Filipe II também conseguiu manter a harmonia e sua aceitação a nível nacional no país por meio das cortes. “Sentiu-se português, foi um rei inteligente com larga experiência governativa desde 1556” diz Veiga, Filipe II atendeu a aristocracia, mas preocupou-se com todos. Por exemplo, “teve a habilidade de atender os procuradores que o defenderam nas cortes e pela primeira vez baixou os custos das ajudas de viagem, que comumente eram feitas pelos conselhos regionais”.
Em Portugal passou a estar rodeado de portugueses. Comia ao modo português, vestia-se como os portugueses e era servido por portugueses, ainda que os espanhóis temessem algum atentado contra a sua vida, o mesmo nunca se produziu. Foram muitos os que pediram que regressasse a Portugal quando se instalou no Escorial, junto com as meninas de seus olhos, seus quadros e as suas colecções.
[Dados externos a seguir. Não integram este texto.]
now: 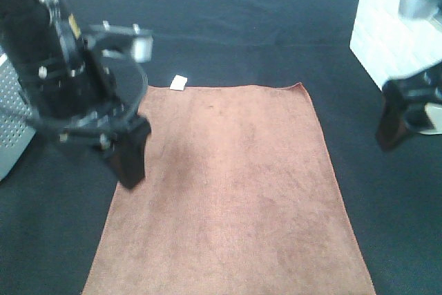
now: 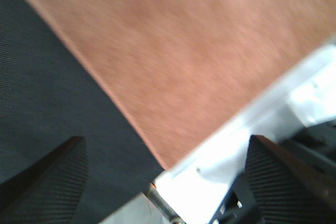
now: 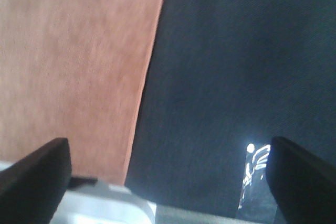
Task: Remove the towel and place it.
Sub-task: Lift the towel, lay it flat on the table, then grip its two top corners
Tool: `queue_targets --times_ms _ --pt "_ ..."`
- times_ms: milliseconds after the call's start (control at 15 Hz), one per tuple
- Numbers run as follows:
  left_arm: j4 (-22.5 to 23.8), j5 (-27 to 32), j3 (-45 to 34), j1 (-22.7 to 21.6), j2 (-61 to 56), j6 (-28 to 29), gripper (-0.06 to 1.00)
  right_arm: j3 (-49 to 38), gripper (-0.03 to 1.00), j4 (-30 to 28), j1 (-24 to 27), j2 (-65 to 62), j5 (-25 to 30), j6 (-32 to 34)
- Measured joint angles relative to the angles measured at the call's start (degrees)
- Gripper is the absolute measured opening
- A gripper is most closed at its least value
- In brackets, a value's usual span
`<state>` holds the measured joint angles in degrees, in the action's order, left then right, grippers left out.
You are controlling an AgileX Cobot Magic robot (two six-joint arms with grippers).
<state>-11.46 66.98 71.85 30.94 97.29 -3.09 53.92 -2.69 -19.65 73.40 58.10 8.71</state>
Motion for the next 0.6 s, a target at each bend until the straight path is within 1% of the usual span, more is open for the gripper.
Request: queue_targets --times_ms 67,133,200,267,333,400,467,600 --pt "1.09 -0.52 0.92 -1.32 0.23 0.74 0.77 0.92 0.92 -0.29 0.00 0.00 -0.52 1.15" --pt "1.03 -1.43 1.32 -2.58 0.23 1.03 0.77 1.26 0.92 -0.23 0.00 0.06 -2.64 1.03" --pt "-0.52 -1.60 1.95 -4.18 0.74 1.03 0.77 1.78 0.92 -0.17 0.00 0.80 -4.58 0.29" --pt "-2.12 -1.78 2.69 -6.25 1.60 1.03 0.77 5.61 0.92 0.29 0.00 4.18 -3.90 -1.83" --pt "-3.27 -2.81 4.18 -9.97 3.32 0.06 0.77 9.34 0.92 0.80 0.00 8.42 -2.23 -3.09" --pt "-3.50 -3.38 5.90 -12.38 4.70 -0.92 0.77 13.29 0.92 1.78 0.11 12.20 -0.69 -4.87" --pt "-3.61 -3.90 7.51 -14.44 6.02 -1.72 0.77 19.31 0.92 4.24 0.92 17.48 1.89 -6.88" --pt "-3.72 -5.50 9.97 -18.28 8.42 -2.98 0.77 28.65 0.92 13.12 4.47 25.27 5.39 -11.86"
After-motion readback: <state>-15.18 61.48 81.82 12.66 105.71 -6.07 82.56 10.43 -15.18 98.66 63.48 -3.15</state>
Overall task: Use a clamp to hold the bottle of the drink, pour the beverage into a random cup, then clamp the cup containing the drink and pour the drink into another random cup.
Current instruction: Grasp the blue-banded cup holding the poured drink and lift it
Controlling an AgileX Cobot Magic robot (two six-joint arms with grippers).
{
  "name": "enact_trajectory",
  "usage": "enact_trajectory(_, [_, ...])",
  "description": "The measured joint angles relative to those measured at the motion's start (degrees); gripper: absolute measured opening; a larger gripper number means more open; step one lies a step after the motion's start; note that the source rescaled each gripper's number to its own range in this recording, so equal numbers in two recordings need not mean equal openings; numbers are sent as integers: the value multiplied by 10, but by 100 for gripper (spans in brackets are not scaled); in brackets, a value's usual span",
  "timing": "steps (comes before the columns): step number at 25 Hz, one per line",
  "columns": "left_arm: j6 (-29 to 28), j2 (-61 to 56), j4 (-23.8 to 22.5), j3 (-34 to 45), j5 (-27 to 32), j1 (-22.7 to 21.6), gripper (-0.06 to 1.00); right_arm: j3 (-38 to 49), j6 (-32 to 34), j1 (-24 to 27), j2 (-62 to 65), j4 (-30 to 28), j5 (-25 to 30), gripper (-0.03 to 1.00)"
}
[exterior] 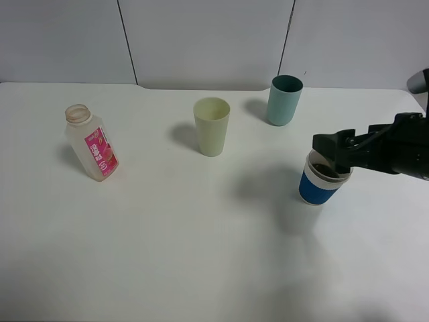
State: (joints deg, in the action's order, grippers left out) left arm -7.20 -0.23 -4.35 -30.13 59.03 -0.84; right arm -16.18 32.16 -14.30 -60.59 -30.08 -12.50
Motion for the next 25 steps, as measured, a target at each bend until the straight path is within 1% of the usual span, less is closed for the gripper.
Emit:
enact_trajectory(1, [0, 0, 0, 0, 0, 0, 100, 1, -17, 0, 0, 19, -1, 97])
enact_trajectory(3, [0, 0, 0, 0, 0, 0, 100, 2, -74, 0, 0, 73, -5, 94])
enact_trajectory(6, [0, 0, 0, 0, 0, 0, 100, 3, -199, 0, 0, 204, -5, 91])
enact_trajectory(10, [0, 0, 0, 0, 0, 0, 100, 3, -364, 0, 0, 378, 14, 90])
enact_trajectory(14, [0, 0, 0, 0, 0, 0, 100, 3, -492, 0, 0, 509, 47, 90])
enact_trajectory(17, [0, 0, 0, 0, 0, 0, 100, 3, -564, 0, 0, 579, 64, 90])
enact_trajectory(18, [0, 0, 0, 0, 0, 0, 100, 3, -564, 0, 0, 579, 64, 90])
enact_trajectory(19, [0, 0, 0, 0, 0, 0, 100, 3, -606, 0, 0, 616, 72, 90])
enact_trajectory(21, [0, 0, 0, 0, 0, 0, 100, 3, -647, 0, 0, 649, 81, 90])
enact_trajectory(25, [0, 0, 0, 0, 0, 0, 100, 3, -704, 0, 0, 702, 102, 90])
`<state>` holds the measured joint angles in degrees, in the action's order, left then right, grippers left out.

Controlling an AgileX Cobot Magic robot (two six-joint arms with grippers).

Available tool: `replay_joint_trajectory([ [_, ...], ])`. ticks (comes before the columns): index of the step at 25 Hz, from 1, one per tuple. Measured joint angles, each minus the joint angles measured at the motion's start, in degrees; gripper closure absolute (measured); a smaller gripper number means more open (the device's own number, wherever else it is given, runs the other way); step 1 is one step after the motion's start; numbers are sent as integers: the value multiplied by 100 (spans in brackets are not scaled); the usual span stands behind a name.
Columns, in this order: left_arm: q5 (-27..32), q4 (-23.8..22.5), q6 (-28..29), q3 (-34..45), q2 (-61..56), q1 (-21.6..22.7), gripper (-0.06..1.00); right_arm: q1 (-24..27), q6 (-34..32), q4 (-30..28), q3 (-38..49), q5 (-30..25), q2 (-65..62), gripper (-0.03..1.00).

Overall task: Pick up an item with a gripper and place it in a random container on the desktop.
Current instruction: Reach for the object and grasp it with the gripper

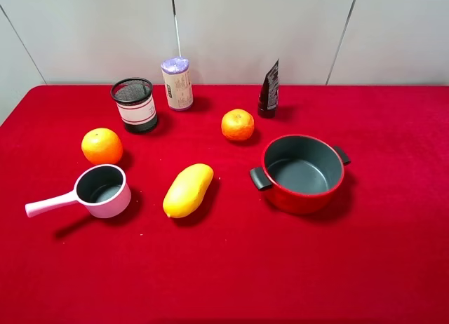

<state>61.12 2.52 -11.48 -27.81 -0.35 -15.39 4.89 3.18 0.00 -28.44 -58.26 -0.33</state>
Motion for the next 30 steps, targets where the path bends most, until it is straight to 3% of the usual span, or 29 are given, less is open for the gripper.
replay_joint_trajectory([
  [30, 0, 0, 0, 0, 0, 0, -4, 0, 0, 0, 0, 0, 0, 27],
])
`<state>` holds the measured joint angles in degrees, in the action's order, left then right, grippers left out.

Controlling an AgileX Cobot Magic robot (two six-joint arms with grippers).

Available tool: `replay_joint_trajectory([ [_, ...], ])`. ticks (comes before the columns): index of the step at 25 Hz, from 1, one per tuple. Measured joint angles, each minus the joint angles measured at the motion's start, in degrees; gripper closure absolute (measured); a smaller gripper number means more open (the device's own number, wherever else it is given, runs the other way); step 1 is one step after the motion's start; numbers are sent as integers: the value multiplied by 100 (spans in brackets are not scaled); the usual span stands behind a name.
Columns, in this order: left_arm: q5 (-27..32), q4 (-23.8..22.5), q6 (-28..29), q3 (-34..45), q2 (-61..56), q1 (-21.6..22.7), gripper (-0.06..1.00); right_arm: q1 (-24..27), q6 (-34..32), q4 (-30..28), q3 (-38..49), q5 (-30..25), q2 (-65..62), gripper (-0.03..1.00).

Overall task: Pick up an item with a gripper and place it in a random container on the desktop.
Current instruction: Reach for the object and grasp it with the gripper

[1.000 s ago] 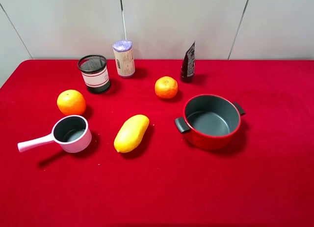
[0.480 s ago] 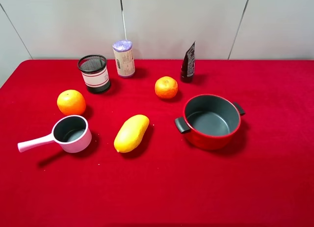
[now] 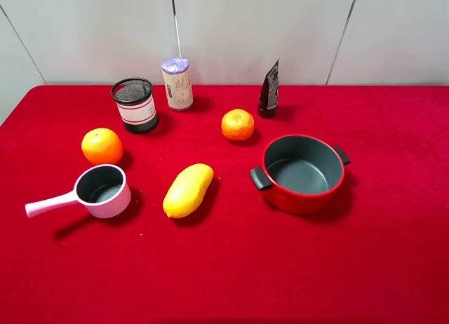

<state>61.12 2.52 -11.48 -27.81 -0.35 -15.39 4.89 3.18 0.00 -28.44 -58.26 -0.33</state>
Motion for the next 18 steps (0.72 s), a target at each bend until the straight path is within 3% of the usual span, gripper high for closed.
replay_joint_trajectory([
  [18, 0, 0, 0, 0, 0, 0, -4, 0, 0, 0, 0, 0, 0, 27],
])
Inclusive o cardeal Granvelle lhe deu a sugestão que a corte fosse transferida para Lisboa e que a cidade se convertesse na metrópole do Império Espanhol.
Filipe II também ordenou que os restos mortais de D. Sebastião fossem retirados do norte da África e levados até Portugal e os restos mortais de Dom Henrique com o seu sobrinho foram velados em grande cerimónias. O monarca também ergueu vários monumentos e fez inúmeras restaurações.

Muitos são os bons aspectos que a governação de Filipe II legou à nação vizinha. “Filipe II foi um bom governante, especialmente na justiça, a sua principal obrigação, criando inclusive O Supremo Tribunal no Porto”, explica o professor de história. Também foi muito detalhista nos temas fiscais, “criando o conselho da Fazenda e concentrou uma serie de organismos de modernização que duraram até o advento do liberalismo na Europa”. Preocupou-se igualmente com a legislação, “revisou as ordenanças manuelinas e criou as ordenanças Filipinas que perduraram até o final do século XIX”. Outro ponto importante foi a defesa do império ultramarino, por uma questão de prestígio, criando as fortalezas de Setúbal, Açores e Cabo Verde.
Como curiosidade cabe recordar que Filipe II recolheu madeira da embarcação portuguesa Cinco Chagas, que estava em ruínas para construir um crucifico e seu próprio caixão, tamanho era o amor que tinha por aquele país.